If you’re familiar with Alan Ritchson from his turn as Jack Reacher in the Amazon series based on the phenomenally popular Lee Child thrillers, get ready to see a different side of him in this weepy based on a true story. He’s once more playing a large, taciturn man (whether, per Reacher, his hands are still “as big as dinner plates” is not addressed), but here his problems cannot be solved by hitting things. Grieving the recent death of his wife, and drowning in debt from hospital bills, he’s devastated by the news that his youngest daughter may have only weeks or months to live, due to a condition related to that which claimed the life of her mother. Her only hope is yet more expensive treatment.

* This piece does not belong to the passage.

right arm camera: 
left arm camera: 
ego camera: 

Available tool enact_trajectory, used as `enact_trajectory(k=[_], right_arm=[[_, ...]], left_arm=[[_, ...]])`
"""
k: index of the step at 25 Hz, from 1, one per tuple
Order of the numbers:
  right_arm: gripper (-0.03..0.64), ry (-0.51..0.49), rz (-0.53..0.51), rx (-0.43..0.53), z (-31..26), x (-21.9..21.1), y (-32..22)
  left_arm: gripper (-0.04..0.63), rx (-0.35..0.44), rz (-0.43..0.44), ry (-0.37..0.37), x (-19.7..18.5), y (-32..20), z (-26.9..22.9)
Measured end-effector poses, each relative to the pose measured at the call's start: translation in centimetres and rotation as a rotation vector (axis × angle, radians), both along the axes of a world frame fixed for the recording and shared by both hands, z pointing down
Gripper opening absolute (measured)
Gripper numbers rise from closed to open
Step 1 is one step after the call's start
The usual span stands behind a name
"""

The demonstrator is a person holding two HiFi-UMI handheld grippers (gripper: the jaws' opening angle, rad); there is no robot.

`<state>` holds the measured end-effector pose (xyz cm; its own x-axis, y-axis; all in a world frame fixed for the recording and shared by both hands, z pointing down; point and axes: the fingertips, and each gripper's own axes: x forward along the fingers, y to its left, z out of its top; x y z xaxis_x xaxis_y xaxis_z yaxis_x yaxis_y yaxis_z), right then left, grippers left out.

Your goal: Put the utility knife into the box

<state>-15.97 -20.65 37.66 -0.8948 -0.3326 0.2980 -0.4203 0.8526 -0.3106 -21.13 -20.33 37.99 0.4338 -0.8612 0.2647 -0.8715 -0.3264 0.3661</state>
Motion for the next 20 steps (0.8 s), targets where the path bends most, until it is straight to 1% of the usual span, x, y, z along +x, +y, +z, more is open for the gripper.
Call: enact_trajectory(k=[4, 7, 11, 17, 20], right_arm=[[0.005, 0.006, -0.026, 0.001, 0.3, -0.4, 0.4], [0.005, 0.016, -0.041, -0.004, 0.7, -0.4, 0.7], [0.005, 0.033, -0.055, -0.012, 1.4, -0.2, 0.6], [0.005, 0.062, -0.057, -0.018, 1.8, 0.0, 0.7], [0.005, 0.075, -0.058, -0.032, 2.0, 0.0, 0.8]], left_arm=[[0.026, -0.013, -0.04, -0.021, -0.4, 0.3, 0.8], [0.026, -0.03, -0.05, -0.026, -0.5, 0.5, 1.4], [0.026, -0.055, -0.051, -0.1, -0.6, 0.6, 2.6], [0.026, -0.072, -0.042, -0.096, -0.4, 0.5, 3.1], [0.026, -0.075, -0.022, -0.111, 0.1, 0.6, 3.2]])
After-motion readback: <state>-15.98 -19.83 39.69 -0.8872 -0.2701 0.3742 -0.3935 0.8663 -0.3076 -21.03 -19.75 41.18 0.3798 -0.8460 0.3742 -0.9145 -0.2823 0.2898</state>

The revelation that a loud hairdresser with a drinking problem and zero sense of personal boundaries (played, effectively, by Hilary Swank at her most Dolly Parton), has read about his case in the local newspaper and decided to make the unfortunate family her personal recovery project is not immediately welcomed by the gruff widower. There’s an interesting moral tension at work here: the self-appointed saviour is legitimately helpful, raising thousands of dollars, but she will not take no for an answer, and the unsolicited intrusion crosses the line at several points. And yet … her interventions, taken as a whole, do vastly more good than harm.
Of course, the real villain of the piece is the American healthcare system; this is not a story that could be set in Europe. That a system exists where it is even possible to owe more than $400,000 to a hospital is the stuff of dystopian nightmares, but this film isn’t in the business of confronting the politics around the family’s predicament. Directed by Jon Gunn and written by Meg Tilly and Kelly Fremon Craig, the heartwarming spectacle of a maverick force for good rallying an entire community to save one unfortunate family makes for better drama than questioning why that family is in need of saving in the first place. Taken on its own terms as an old-fashioned character drama and showcase for Ritchson as a dramatic actor (he’s genuinely really good), it does the job it set out to do.
• Ordinary Angels is in UK and Irish cinemas from 26 April.